Constraining the assembly time of the stellar haloes of nearby Milky Way-mass galaxies through AGB populations

TL;DR

This study uses AGB star populations to estimate the assembly times of stellar haloes in Milky Way-mass galaxies, revealing that larger haloes tend to form stars more recently, which informs galaxy formation models.

Contribution

It introduces a novel method using AGB/RGB ratios to constrain stellar halo formation times in galaxies beyond the Local Group.

Findings

AGB stars help estimate halo formation times ($t_{90}$).

Stellar haloes of NGC 253 and NGC 891 formed stars relatively late (~6 Gyr ago).

Tentative anticorrelation between halo mass and age, with larger haloes forming more recently.

Abstract

The star formation histories (SFHs) of galactic stellar haloes offer crucial insights into the merger history of the galaxy and the effects of those mergers on their hosts.
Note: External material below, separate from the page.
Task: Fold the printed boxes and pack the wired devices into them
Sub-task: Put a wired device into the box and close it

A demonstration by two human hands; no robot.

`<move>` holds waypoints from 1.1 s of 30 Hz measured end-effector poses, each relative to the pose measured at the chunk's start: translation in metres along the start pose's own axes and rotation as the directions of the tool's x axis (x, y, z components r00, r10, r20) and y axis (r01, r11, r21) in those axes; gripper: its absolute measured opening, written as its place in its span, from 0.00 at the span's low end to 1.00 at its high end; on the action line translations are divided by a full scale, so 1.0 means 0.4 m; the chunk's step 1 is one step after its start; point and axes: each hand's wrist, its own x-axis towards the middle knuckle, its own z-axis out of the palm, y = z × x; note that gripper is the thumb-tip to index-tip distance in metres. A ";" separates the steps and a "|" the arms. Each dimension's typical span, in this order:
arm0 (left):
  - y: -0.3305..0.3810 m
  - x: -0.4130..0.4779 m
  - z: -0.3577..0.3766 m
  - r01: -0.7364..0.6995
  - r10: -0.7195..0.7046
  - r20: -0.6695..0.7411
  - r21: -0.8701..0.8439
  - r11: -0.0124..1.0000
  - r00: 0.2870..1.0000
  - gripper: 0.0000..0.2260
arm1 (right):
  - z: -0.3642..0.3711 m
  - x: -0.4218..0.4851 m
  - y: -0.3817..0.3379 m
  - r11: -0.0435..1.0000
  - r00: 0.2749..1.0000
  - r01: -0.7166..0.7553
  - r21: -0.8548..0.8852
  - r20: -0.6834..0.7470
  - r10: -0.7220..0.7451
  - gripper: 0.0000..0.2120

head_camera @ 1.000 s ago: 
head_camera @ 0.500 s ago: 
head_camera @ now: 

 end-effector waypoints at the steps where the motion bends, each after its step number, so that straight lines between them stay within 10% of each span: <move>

Such measurements have revealed that while the Milky Way's most important merger was 8-10 Gyr ago, M31's largest merger was more recent, within the last few Gyr. Unfortunately, the required halo SFH measurements are extremely observationally expensive outside of the Local Group. Here we use asymptotic giant branch (AGB) stars brighter than the tip of the red giant branch (RGB) to constrain stellar halo SFHs. Both stellar population models and archival datasets show that the AGB/RGB ratio constrains the time before which 90% of the stars formed, $t_{90}$. We find AGB stars in the haloes of three highly-inclined roughly Milky Way-mass galaxies with resolved star measurements from the Hubble Space Telescope; this population is most prominent in the stellar haloes of NGC 253 and NGC 891, suggesting that their stellar haloes contain stars born at relatively late times, with inferred $t_{90}\sim 6\pm1.5$Gyr. This ratio also varies from region to region, tending towards higher values along the major axis and in tidal streams or shells. By combining our measurements with previous constraints, we find a tentative anticorrelation between halo age and stellar halo mass, a trend that exists in models of galaxy formation but has never been elucidated before, i.e, the largest stellar haloes of Milky-Way mass galaxies were assembled more recently.